= Activity =
Wherever a line holds the word "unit", copy that line from the data.

=== Section Start ===

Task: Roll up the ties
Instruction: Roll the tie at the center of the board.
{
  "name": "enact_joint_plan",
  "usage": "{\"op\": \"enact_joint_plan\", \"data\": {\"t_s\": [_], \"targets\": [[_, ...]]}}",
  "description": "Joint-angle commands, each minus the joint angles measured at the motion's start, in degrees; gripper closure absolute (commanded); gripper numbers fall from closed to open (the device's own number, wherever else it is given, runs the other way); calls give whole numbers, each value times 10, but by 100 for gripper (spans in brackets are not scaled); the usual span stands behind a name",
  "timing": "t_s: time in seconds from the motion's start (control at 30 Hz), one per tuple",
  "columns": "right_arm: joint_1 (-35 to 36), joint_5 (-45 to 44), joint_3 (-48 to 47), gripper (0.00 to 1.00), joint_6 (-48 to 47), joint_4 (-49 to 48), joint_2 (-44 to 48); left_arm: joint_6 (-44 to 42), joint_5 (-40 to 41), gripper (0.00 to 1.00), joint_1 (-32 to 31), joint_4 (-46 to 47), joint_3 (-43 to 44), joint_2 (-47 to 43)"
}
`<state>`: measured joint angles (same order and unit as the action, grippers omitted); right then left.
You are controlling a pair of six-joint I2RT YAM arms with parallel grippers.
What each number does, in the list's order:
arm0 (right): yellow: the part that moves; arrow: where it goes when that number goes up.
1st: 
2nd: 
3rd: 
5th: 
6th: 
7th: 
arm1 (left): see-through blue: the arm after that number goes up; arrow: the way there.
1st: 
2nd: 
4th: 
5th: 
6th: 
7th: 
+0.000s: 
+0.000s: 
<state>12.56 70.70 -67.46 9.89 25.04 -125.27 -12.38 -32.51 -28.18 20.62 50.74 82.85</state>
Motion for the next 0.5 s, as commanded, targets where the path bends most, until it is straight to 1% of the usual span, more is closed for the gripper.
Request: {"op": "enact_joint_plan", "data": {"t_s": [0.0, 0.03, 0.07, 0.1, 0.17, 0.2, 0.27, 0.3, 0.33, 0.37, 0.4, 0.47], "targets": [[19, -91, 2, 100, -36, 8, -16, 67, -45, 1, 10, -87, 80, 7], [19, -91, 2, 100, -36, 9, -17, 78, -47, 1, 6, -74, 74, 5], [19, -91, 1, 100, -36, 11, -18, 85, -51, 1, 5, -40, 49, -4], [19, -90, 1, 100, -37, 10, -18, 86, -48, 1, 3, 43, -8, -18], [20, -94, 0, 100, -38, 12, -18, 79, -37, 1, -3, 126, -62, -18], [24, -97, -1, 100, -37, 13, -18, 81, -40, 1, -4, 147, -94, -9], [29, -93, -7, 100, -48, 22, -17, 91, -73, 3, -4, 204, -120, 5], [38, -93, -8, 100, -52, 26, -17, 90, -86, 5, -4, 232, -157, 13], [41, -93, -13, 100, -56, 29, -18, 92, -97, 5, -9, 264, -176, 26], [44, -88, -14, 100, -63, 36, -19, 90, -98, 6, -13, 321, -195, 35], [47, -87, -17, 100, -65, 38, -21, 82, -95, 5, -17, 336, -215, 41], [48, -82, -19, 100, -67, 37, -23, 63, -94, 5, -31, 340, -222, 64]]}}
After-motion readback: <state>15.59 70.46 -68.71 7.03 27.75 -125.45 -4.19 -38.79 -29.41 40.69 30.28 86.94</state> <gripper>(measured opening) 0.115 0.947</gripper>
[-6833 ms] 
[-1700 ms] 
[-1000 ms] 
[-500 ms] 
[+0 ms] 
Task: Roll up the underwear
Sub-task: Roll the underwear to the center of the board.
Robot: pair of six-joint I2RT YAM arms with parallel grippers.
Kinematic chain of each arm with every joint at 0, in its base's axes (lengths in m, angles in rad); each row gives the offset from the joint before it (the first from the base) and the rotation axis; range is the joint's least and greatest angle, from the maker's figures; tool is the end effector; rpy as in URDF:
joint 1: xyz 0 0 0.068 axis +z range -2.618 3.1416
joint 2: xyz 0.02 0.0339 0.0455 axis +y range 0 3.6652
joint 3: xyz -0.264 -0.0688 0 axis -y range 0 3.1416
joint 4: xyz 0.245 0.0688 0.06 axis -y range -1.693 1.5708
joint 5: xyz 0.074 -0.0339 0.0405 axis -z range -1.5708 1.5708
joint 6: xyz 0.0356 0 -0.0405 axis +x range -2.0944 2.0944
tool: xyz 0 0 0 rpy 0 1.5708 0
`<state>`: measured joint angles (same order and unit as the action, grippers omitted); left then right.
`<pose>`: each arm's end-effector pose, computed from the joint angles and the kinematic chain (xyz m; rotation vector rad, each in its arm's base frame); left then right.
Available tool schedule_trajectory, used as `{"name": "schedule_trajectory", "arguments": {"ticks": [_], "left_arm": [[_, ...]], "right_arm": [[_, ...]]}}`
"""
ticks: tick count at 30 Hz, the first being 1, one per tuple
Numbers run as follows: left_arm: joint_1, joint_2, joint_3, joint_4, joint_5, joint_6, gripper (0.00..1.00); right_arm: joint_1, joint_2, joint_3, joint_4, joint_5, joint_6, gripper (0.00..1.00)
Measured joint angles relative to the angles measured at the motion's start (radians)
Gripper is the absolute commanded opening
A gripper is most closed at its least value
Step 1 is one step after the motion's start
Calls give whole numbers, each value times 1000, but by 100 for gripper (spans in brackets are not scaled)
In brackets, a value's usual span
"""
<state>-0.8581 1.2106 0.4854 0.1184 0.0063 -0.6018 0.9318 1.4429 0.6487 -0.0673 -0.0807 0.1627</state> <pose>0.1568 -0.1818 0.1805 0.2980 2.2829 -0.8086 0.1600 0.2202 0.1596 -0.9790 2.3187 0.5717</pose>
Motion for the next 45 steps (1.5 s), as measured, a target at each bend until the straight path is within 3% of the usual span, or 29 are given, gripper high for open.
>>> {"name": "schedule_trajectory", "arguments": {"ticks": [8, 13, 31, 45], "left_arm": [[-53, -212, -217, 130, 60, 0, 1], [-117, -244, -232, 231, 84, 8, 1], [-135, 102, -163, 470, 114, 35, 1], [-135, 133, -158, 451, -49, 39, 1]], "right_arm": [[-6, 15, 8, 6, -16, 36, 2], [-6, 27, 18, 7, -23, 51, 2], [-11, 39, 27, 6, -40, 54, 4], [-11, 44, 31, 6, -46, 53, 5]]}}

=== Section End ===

= Your response =
`<state>`: measured joint angles (same order and unit as the action, grippers omitted); right then left.
`<state>`: measured joint angles (same order and unit as the action, grippers omitted); left then right.

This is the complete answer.